* _Problem to solve_
Your copy should hold every record verbatim and none of the pictures.

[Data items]
== == ==
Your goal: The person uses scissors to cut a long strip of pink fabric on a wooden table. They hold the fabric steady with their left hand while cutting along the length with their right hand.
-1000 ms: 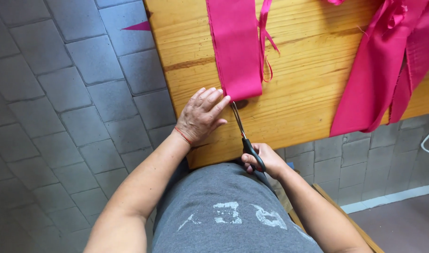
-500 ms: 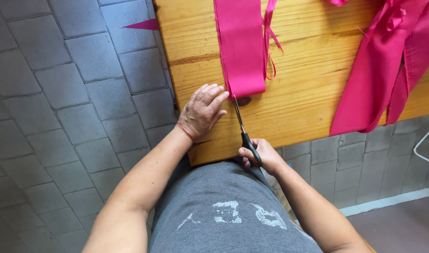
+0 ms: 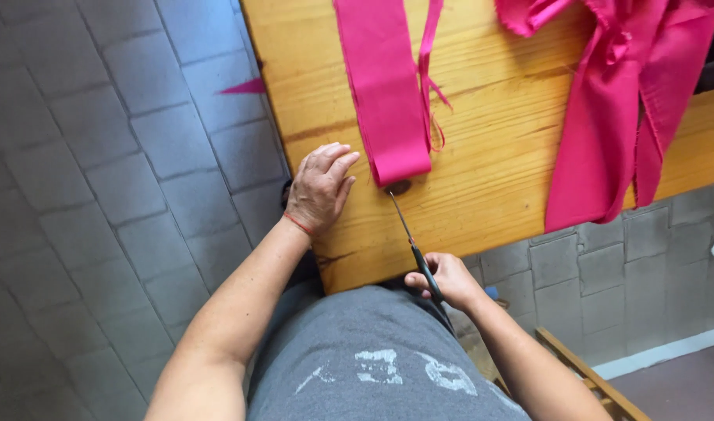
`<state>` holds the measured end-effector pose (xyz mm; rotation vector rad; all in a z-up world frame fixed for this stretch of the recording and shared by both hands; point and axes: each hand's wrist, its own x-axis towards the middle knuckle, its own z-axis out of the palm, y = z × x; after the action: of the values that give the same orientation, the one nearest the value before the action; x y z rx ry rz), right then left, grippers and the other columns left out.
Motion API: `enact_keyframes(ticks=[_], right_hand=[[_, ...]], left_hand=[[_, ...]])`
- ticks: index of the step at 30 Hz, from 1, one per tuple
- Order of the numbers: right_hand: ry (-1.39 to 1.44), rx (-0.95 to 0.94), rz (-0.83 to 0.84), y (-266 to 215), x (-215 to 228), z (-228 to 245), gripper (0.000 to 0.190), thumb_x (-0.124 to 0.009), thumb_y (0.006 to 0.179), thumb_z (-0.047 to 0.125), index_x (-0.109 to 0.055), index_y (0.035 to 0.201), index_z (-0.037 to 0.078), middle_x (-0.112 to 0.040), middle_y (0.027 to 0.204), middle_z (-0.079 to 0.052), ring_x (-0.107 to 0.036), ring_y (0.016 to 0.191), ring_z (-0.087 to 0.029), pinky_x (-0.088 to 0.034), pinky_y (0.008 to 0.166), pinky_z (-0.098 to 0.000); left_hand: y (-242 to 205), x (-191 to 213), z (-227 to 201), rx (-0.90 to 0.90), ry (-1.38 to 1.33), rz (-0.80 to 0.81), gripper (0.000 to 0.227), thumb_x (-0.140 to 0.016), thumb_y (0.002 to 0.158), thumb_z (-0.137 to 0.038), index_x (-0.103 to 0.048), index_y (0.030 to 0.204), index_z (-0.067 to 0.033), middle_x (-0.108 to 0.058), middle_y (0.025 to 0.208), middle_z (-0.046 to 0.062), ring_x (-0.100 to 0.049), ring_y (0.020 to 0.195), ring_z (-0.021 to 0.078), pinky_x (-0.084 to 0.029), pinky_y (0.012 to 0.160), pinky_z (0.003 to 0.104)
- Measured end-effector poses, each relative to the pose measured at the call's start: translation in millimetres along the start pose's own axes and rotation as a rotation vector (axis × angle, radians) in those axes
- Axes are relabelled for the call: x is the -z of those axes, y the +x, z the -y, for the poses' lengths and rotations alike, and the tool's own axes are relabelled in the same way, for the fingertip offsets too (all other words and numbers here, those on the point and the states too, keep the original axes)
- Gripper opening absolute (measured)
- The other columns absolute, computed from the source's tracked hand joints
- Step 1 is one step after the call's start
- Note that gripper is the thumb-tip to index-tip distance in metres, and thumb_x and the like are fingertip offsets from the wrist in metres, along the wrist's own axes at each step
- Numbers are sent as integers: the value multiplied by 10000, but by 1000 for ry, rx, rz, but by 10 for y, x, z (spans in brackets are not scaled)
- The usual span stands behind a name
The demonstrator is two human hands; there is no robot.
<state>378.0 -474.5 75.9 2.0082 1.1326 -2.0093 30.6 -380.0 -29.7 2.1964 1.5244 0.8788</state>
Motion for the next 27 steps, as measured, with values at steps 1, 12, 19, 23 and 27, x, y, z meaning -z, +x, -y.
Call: enact_keyframes(ticks=[1, 12, 19, 23, 27], right_hand=[[18, -12, -39, -19, -27, 39, 415, -1121, 830, 267, -829, 852, -26, -821, 657, -201, -869, 594, -246, -629, 523, -271], [239, 258, -727, 302, -567, 61, 391, -1102, 913, 369, -892, 1117, 109, -847, 829, -122, -808, 772, -220, -630, 790, -355], [615, 926, -458, 933, 302, 1135, 550, -908, 1063, 259, -686, 1513, 34, -769, 1470, -117, -756, 1446, -228, -603, 1264, -416], [549, 783, -305, 1123, 487, 1685, 449, -826, 1056, 238, -695, 1458, 88, -749, 1480, -83, -710, 1437, -182, -574, 1263, -321], [532, 737, -424, 1426, 812, 1561, 435, -886, 1055, 267, -660, 1404, 140, -690, 1357, -23, -670, 1209, -133, -603, 1040, -290]], left_hand=[[49, 22, 112, 3, 12, 2, 490, -810, 1118, -320, -753, 1590, -204, -698, 1580, 59, -648, 1548, 307, -493, 1364, 494], [638, 690, 753, -283, 78, 206, 763, -890, 1042, -432, -652, 1731, -206, -613, 1771, 86, -553, 1675, 332, -400, 1420, 534], [1259, 597, 417, -397, 200, 644, 1303, -718, 915, -886, -258, 1977, -285, -189, 2062, 79, -110, 1894, 329, -33, 1517, 607], [1226, 211, 604, -470, 240, 621, 1405, -355, 909, -1126, -241, 1973, -214, -173, 2047, 81, -87, 1885, 350, -11, 1492, 651], [1213, 246, 579, -490, 258, 590, 1338, -265, 969, -1100, -323, 1956, -199, -295, 2024, 77, -213, 1872, 351, -70, 1498, 616]])
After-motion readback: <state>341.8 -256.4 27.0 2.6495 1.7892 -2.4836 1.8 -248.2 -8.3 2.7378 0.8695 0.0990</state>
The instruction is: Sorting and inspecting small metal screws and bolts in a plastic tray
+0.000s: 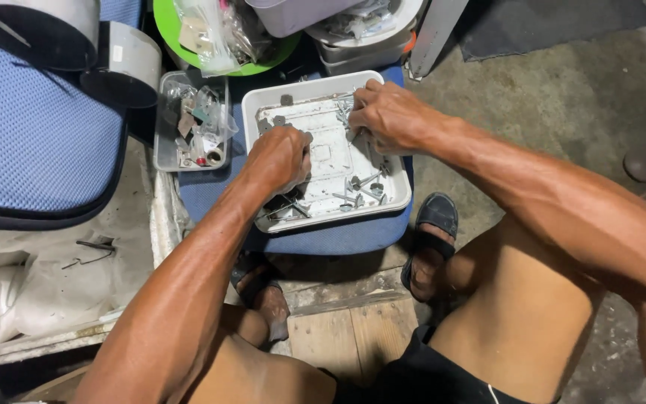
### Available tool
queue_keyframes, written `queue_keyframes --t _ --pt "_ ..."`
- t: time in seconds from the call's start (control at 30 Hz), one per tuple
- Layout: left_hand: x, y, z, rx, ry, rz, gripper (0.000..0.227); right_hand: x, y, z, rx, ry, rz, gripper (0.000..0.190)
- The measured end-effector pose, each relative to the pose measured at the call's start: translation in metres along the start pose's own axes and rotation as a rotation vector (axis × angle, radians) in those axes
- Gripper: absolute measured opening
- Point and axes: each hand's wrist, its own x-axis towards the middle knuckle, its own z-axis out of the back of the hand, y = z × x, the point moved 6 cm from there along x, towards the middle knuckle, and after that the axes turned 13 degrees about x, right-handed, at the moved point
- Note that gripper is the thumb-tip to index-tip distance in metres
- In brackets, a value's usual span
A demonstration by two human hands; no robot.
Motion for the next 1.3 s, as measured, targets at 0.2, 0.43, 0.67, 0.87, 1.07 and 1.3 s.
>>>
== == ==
* _Solution for this problem_
Your goal: The person uses scissors to cut a long strip of pink fabric on a wooden table. They hold the fabric steady with their left hand while cutting along the length with their right hand.
-1000 ms: 
-500 ms: 
+0 ms: 
`<state>` holds the measured end-effector pose (xyz mm; rotation vector rad; all in a z-up world frame fixed for this stretch of the recording and shared by both hands; point and axes: each hand's wrist, its own x-axis towards the middle knuckle, its own z-axis out of the palm, y = z × x; after the action: of the values that give the same orientation, the one nearest the value before the action; x y z rx ry rz), right then left, grippers and the other columns left out.
Motion API: `enact_keyframes(ticks=[_], right_hand=[[_, ...]], left_hand=[[_, ...]])`
- ticks: index of the step at 30 Hz, from 1, one per tuple
- Order of the numbers: right_hand: ry (-1.39 to 1.44), rx (-0.95 to 0.94), rz (-0.83 to 0.84), y (-266 to 215), x (-215 to 228), z (-228 to 245), gripper (0.000 to 0.190), thumb_x (-0.124 to 0.009), thumb_y (0.006 to 0.179), thumb_z (-0.047 to 0.125), index_x (-0.109 to 0.055), index_y (0.035 to 0.201), index_z (-0.037 to 0.078), middle_x (-0.112 to 0.040), middle_y (0.027 to 0.204), middle_z (-0.079 to 0.052), ring_x (-0.107 to 0.036), ring_y (0.016 to 0.191), ring_z (-0.087 to 0.029), pinky_x (-0.088 to 0.034), pinky_y (0.008 to 0.166), pinky_z (-0.098 to 0.000); left_hand: y (-242 to 205), x (-191 to 213), z (-227 to 201), rx (-0.90 to 0.90), ry (-1.38 to 1.33), rz (-0.80 to 0.81), gripper (0.000 to 0.227), thumb_x (-0.140 to 0.016), thumb_y (0.002 to 0.158), thumb_z (-0.137 to 0.038), index_x (-0.103 to 0.048), index_y (0.030 to 0.204), index_z (-0.067 to 0.033), middle_x (-0.108 to 0.058), middle_y (0.025 to 0.208), middle_z (-0.046 to 0.062), ring_x (-0.100 to 0.049), ring_y (0.020 to 0.195), ring_z (-0.021 to 0.078), pinky_x (-0.084 to 0.029), pinky_y (0.012 to 0.160), pinky_z (0.003 to 0.104)
- Measured end-effector poses, each relative to the pose measured at the call's start: translation in millimetres along the start pose's own axes and rotation as a rotation vector (axis × angle, radians) in those axes
- Axes are relabelled for the call: x is the -z of those axes, y the +x, z the -y, for the poses' lengths and rotations alike, and the tool's own axes are relabelled in the same way, for the fingertip offsets too (all other words and numbers here, those on the point and the states too, keep the original axes)
- Gripper opening absolute (measured)
- The other columns absolute, computed from the source's tracked hand joints
- Step 1 is one step after the call's start
- Note that gripper is the thumb-tip to index-tip distance in metres, and thumb_x and the like are fingertip offsets from the wrist in metres, along the wrist's own axes at each step
- Numbers are sent as integers: the value multiplied by 10000, but by 1000 for ry, rx, rz, but by 10 for y, x, z (spans in brackets are not scaled)
- The usual span stands behind a name
The demonstrator is two human hands; there is no robot.
<state>378.0 -474.5 75.9 2.0082 1.1326 -2.0093 30.6 -380.0 -29.7 2.1964 1.5244 0.8788</state>
Motion for the next 27 steps, as measured, with values at steps 1, 12, 19, 23 and 27, x, y, z meaning -z, +x, -y.
Call: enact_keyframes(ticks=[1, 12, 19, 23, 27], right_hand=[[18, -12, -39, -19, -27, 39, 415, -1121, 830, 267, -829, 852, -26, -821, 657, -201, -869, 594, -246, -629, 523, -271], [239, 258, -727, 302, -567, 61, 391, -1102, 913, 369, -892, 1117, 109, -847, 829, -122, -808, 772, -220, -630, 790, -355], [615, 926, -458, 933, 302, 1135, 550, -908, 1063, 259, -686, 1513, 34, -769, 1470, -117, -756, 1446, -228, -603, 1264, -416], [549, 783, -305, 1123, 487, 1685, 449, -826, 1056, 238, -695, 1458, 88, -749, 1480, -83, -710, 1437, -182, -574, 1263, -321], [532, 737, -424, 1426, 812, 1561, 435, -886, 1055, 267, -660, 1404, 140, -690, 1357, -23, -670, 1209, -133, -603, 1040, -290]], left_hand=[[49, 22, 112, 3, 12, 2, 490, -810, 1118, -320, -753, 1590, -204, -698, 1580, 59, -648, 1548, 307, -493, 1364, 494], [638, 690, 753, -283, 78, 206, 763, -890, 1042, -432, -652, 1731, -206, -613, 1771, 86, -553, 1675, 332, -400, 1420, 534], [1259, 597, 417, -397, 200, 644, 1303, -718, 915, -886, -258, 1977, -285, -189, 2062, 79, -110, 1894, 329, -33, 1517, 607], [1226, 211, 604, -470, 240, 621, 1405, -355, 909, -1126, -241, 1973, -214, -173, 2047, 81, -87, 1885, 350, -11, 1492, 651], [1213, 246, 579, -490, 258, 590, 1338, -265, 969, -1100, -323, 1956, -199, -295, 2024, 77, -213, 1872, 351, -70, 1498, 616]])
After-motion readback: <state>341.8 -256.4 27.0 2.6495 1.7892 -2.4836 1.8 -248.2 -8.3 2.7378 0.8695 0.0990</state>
The instruction is: Sorting and inspecting small metal screws and bolts in a plastic tray
+0.000s: 
### Available tool
queue_keyframes, written `queue_keyframes --t _ --pt "_ ..."`
- t: time in seconds from the call's start (control at 30 Hz), one per tuple
- Layout: left_hand: x, y, z, rx, ry, rz, gripper (0.000..0.227); right_hand: x, y, z, rx, ry, rz, gripper (0.000..0.190)
- The measured end-effector pose, each relative to the pose measured at the call's start: translation in metres along the start pose's own axes and rotation as a rotation vector (axis × angle, radians) in those axes
- Gripper: absolute measured opening
- Point and axes: each hand's wrist, its own x-axis towards the middle knuckle, its own z-axis out of the back of the hand, y = z × x, the point moved 6 cm from there along x, towards the middle knuckle, and after that the axes turned 13 degrees about x, right-handed, at the moved point
- Note that gripper is the thumb-tip to index-tip distance in metres
- In brackets, a value's usual span
A demonstration by two human hands; no robot.
Motion for the next 1.3 s, as measured, targets at 0.2, 0.43, 0.67, 0.87, 1.07 and 1.3 s.
>>>

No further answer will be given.